◆ Exercise prompt
Reproduce only the stretch of entries below that begins at the first line and ends at the line holding "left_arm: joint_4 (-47".
Dataset excerpts START
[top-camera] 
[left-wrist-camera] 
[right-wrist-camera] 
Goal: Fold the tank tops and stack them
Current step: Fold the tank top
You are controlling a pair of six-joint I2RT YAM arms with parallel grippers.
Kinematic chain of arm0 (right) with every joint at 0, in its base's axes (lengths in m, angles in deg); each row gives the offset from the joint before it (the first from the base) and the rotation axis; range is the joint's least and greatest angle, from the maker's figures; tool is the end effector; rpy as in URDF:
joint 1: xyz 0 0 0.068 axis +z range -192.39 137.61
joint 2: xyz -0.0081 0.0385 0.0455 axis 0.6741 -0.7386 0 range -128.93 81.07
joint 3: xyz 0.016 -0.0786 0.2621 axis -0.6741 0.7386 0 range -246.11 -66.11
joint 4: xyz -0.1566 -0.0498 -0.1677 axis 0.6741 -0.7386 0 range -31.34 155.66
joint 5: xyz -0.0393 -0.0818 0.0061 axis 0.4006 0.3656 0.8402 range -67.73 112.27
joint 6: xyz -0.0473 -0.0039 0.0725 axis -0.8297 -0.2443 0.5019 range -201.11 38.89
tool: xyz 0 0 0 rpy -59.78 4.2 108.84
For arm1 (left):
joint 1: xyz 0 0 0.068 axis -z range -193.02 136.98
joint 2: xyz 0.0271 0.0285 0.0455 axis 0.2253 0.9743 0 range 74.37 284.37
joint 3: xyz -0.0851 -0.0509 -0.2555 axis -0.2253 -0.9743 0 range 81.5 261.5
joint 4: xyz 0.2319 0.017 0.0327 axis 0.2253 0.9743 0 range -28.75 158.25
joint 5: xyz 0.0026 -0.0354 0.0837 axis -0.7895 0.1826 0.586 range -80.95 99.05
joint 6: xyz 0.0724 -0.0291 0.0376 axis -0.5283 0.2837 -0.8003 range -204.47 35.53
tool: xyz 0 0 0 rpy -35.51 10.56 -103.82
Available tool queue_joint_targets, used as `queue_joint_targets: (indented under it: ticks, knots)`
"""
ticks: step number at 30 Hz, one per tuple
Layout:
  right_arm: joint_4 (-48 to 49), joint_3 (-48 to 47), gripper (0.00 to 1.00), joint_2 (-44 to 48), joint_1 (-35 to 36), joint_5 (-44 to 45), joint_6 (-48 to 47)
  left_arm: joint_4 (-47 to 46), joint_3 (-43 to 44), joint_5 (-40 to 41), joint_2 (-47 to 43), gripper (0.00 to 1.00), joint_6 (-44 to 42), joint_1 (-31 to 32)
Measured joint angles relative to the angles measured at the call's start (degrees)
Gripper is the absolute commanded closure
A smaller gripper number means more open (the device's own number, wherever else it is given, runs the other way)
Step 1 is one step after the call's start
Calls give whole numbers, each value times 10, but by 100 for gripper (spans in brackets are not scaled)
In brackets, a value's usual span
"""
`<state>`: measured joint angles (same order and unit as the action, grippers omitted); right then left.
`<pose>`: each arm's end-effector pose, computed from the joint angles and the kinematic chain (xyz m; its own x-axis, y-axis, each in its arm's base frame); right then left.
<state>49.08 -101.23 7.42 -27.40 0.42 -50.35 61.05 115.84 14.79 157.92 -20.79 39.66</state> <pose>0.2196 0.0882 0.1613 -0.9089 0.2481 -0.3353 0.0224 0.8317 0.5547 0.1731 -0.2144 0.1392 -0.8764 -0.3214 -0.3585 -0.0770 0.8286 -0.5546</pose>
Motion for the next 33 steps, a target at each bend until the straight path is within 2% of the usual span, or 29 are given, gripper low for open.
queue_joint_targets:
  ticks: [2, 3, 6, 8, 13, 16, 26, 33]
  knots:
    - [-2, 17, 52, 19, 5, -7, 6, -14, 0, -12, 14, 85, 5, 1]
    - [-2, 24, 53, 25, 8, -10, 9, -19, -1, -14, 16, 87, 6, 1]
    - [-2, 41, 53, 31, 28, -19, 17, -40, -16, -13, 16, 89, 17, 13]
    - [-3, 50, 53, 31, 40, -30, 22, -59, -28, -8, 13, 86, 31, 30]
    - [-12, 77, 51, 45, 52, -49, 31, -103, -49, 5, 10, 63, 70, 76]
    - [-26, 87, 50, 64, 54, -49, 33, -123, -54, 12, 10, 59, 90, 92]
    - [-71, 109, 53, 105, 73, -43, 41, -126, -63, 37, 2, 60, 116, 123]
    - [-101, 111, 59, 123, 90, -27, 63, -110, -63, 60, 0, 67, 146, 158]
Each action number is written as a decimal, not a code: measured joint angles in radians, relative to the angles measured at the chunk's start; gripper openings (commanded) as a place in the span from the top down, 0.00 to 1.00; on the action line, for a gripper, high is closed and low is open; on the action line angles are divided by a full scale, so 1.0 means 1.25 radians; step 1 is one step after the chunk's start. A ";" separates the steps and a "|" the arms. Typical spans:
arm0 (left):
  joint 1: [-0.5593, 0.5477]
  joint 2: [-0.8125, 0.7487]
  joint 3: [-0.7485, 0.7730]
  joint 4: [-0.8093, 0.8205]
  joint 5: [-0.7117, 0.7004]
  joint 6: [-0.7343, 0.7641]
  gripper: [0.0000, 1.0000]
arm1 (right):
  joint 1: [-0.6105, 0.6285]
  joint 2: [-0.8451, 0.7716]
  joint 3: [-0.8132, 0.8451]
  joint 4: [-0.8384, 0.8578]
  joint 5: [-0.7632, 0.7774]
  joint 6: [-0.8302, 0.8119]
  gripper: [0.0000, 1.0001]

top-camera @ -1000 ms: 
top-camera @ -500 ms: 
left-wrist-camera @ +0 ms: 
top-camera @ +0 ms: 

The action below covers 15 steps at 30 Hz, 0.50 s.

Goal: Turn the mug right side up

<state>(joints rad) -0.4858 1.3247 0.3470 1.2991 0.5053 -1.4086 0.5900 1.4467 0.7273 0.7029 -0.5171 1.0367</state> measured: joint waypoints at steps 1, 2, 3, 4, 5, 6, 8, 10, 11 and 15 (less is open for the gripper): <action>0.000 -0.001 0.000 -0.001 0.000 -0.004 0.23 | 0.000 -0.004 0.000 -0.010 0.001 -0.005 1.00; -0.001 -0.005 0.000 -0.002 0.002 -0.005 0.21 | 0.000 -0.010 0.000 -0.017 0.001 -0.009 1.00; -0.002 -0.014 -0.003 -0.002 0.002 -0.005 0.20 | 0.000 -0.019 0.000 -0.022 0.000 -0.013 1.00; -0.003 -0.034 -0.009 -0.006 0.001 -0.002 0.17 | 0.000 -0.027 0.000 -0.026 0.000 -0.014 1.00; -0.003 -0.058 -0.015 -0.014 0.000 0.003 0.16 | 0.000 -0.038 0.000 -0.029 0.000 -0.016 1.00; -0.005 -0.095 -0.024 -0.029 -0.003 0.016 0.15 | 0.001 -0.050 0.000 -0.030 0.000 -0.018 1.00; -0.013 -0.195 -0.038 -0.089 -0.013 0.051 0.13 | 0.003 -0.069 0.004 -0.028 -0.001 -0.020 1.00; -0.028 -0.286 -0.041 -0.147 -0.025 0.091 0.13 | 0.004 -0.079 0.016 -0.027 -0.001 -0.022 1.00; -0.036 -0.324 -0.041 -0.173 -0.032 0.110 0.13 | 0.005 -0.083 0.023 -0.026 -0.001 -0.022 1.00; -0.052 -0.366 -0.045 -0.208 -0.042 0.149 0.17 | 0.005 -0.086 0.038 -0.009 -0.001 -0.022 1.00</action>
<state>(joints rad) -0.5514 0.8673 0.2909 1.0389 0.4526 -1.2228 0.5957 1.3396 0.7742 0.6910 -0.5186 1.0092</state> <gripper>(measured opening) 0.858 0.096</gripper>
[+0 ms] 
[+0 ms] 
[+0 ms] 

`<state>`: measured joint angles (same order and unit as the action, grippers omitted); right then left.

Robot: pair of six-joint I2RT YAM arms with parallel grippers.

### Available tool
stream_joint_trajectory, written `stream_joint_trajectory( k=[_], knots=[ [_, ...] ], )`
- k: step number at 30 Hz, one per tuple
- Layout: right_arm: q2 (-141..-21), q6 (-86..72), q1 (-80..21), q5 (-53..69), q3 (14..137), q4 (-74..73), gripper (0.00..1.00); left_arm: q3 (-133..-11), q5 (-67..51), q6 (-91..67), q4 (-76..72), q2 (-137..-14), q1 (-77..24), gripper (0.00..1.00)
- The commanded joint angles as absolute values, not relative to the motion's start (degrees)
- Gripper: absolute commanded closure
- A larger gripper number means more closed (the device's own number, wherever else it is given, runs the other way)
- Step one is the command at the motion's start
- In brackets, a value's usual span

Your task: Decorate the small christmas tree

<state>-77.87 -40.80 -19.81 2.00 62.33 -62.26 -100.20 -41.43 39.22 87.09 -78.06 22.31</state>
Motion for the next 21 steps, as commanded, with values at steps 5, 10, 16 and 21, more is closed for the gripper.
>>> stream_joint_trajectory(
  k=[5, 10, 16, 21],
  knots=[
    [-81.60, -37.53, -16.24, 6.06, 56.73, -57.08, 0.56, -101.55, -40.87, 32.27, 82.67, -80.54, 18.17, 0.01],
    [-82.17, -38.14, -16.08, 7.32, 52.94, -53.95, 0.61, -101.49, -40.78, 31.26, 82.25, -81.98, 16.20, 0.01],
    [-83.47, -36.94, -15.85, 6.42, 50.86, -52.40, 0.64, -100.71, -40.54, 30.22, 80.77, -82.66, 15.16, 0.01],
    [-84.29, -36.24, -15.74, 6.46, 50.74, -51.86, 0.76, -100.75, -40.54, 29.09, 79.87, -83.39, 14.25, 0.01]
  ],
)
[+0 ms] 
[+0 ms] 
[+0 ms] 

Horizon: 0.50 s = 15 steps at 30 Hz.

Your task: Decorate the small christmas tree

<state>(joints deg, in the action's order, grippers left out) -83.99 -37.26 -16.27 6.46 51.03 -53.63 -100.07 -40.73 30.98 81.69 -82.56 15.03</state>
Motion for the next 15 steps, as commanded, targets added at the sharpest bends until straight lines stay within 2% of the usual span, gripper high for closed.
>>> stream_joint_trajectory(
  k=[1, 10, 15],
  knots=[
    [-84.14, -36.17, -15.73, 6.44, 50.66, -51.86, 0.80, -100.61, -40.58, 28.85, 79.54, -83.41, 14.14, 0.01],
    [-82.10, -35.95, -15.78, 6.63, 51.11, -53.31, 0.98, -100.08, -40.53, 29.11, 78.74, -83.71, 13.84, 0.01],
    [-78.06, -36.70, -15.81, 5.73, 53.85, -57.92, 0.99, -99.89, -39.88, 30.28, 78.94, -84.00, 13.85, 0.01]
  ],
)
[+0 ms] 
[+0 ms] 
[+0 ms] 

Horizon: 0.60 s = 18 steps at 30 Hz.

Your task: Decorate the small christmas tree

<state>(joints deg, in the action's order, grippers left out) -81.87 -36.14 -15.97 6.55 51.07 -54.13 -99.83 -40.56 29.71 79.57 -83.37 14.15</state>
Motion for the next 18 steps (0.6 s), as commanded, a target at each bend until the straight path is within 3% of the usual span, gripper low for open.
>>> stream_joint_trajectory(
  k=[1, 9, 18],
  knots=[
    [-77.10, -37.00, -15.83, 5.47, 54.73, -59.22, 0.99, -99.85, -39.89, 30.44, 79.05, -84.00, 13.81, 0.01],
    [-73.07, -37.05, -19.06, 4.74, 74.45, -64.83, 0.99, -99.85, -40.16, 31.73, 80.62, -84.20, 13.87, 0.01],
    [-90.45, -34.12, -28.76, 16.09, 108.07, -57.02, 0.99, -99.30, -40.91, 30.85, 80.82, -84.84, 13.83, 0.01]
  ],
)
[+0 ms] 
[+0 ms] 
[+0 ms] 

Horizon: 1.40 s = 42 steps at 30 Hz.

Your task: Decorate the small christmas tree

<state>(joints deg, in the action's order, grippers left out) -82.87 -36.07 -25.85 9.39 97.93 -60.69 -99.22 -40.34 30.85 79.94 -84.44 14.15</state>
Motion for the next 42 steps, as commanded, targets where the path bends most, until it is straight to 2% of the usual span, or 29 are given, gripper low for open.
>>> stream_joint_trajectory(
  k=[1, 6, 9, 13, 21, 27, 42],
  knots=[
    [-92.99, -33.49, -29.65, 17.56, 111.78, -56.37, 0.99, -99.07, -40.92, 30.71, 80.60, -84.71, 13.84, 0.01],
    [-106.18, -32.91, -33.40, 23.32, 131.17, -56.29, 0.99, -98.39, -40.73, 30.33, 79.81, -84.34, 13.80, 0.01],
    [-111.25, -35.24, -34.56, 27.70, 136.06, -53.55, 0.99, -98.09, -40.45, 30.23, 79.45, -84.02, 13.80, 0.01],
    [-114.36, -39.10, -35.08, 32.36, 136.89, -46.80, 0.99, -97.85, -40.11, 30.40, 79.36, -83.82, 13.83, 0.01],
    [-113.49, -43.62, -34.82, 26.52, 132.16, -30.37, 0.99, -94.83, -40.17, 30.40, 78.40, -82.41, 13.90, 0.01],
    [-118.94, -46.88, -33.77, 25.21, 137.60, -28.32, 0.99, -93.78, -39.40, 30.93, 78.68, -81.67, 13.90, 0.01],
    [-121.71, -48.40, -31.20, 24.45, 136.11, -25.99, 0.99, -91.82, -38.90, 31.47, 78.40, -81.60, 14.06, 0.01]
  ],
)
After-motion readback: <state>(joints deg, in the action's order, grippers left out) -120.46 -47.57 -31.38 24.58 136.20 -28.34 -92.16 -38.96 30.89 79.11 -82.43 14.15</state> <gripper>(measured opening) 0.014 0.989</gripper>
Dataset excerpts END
◆ Solution to the problem
[top-camera] 
[left-wrist-camera] 
[right-wrist-camera] 
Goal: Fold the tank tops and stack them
Current step: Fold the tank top
You are controlling a pair of six-joint I2RT YAM arms with parallel grippers.
Kinematic chain of arm0 (right) with every joint at 0, in its base's axes (lengths in m, angles in deg); each row gives the offset from the joint before it (the first from the base) and the rotation axis; range is the joint's least and greatest angle, from the maker's figures; tool is the end effector; rpy as in URDF:
joint 1: xyz 0 0 0.068 axis +z range -192.39 137.61
joint 2: xyz -0.0081 0.0385 0.0455 axis 0.6741 -0.7386 0 range -128.93 81.07
joint 3: xyz 0.016 -0.0786 0.2621 axis -0.6741 0.7386 0 range -246.11 -66.11
joint 4: xyz -0.1566 -0.0498 -0.1677 axis 0.6741 -0.7386 0 range -31.34 155.66
joint 5: xyz -0.0393 -0.0818 0.0061 axis 0.4006 0.3656 0.8402 range -67.73 112.27
joint 6: xyz -0.0473 -0.0039 0.0725 axis -0.8297 -0.2443 0.5019 range -201.11 38.89
tool: xyz 0 0 0 rpy -59.78 4.2 108.84
For arm1 (left):
joint 1: xyz 0 0 0.068 axis -z range -193.02 136.98
joint 2: xyz 0.0271 0.0285 0.0455 axis 0.2253 0.9743 0 range 74.37 284.37
joint 3: xyz -0.0851 -0.0509 -0.2555 axis -0.2253 -0.9743 0 range 81.5 261.5
joint 4: xyz 0.2319 0.017 0.0327 axis 0.2253 0.9743 0 range -28.75 158.25
joint 5: xyz 0.0026 -0.0354 0.0837 axis -0.7895 0.1826 0.586 range -80.95 99.05
joint 6: xyz 0.0724 -0.0291 0.0376 axis -0.5283 0.2837 -0.8003 range -204.47 35.53
tool: xyz 0 0 0 rpy -35.51 10.56 -103.82
Available tool queue_joint_targets, used as `queue_joint_targets: (indented under it: ticks, knots)`
"""
ticks: step number at 30 Hz, one per tuple
Layout:
  right_arm: joint_4 (-48 to 49), joint_3 (-48 to 47), gripper (0.00 to 1.00), joint_2 (-44 to 48), joint_1 (-35 to 36), joint_5 (-44 to 45), joint_6 (-48 to 47)
  left_arm: joint_4 (-47 to 46), joint_3 (-43 to 44), joint_5 (-40 to 41), joint_2 (-47 to 43), gripper (0.00 to 1.00), joint_6 (-44 to 42), joint_1 (-31 to 32)

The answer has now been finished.